- _What is expected_:
Repeat exactly the lines from the start of the records below through the line that contains "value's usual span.", including both.

- _Source data_:
>>>>>

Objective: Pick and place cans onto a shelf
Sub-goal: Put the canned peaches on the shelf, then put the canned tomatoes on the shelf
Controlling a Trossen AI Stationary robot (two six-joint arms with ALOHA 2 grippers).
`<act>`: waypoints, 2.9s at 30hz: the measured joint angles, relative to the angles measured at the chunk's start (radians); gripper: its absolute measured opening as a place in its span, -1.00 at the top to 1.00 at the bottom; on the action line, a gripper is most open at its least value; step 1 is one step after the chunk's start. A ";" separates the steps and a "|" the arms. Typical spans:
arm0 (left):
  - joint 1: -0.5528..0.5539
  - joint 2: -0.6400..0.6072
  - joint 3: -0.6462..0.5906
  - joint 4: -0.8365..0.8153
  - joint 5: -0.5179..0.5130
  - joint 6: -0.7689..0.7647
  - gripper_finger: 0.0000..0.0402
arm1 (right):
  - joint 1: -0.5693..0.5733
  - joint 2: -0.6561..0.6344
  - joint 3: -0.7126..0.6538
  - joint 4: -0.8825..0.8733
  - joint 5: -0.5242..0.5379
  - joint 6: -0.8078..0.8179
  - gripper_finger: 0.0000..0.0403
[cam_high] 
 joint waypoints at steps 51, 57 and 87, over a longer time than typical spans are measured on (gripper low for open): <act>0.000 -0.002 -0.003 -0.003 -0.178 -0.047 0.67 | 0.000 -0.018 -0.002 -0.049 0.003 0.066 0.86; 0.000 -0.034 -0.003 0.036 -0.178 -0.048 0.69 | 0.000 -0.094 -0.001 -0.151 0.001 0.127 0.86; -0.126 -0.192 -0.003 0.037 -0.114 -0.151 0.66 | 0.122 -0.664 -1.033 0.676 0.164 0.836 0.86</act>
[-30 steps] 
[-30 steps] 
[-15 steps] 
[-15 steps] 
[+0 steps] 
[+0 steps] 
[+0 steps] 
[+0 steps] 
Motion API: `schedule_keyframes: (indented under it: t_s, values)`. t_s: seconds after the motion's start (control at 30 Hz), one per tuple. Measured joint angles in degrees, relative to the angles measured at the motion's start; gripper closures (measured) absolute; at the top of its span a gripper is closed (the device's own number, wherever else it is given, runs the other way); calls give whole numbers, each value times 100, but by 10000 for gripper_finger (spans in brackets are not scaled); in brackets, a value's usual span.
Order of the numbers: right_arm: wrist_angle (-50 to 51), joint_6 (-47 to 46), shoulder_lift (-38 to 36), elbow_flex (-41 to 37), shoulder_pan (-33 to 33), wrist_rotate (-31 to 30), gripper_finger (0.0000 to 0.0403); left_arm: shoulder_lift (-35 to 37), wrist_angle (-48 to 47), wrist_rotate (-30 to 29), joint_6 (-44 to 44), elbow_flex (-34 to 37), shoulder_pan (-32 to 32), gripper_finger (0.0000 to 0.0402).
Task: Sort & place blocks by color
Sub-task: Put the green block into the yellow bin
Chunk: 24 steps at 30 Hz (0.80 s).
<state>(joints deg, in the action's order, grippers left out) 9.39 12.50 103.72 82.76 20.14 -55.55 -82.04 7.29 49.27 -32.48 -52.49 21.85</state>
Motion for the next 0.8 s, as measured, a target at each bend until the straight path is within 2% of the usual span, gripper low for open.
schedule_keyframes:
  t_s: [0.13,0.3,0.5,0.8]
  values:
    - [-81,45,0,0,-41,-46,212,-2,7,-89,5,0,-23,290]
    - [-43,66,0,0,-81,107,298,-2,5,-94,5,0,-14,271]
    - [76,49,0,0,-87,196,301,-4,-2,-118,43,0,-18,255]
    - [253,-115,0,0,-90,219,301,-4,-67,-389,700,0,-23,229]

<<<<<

- _Response to the exercise_:
Objective: Pick and place cans onto a shelf
Sub-goal: Put the canned peaches on the shelf, then put the canned tomatoes on the shelf
Controlling a Trossen AI Stationary robot (two six-joint arms with ALOHA 2 grippers).
`<act>`: waypoints, 2.9s at 30hz: the measured joint angles, relative to the angles measured at the chunk's start (radians); gripper: its absolute measured opening as a place in its span, -1.00 at the top to 1.00 at the bottom; on the action line, a gripper is most open at its least value; step 1 is one step after the chunk's start. A ";" separates the steps and a "|" the arms. Typical spans:
arm0 (left):
  - joint 1: -0.5528..0.5539
  - joint 2: -0.6400..0.6072
  - joint 3: -0.6462..0.5906
  - joint 4: -0.8365..0.8153
  - joint 5: -0.5179..0.5130
  - joint 6: -0.7689..0.7647
  - gripper_finger: 0.0000..0.0402
arm1 (right):
  - joint 1: -0.5693..0.5733
  - joint 2: -0.6561..0.6344
  - joint 3: -0.7126..0.6538
  - joint 4: -0.8825..0.8733
  - joint 5: -0.5242..0.5379
  - joint 6: -0.8078..0.8179
  - gripper_finger: 0.0000..0.0403
[cam_high] 
 joint waypoints at steps 51, 57 and 87, over a longer time than typical spans are measured on (gripper low for open): <act>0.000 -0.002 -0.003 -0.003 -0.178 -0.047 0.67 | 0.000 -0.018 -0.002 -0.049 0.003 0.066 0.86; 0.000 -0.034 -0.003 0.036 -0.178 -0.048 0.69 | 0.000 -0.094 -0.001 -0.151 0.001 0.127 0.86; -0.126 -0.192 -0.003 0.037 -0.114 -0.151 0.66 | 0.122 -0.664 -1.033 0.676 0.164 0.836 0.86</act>
[-30 steps] 
[-30 steps] 
[-15 steps] 
[-15 steps] 
[+0 steps] 
[+0 steps] 
[+0 steps] 
[+0 steps] 
Motion API: `schedule_keyframes: (indented under it: t_s, values)`. t_s: seconds after the motion's start (control at 30 Hz), one per tuple. Measured joint angles in degrees, relative to the angles measured at the motion's start; gripper closures (measured) absolute; at the top of its span a gripper is closed (the device's own number, wherever else it is given, runs the other way); calls give whole numbers, each value times 100, but by 10000 for gripper_finger (spans in brackets are not scaled); in brackets, a value's usual span.

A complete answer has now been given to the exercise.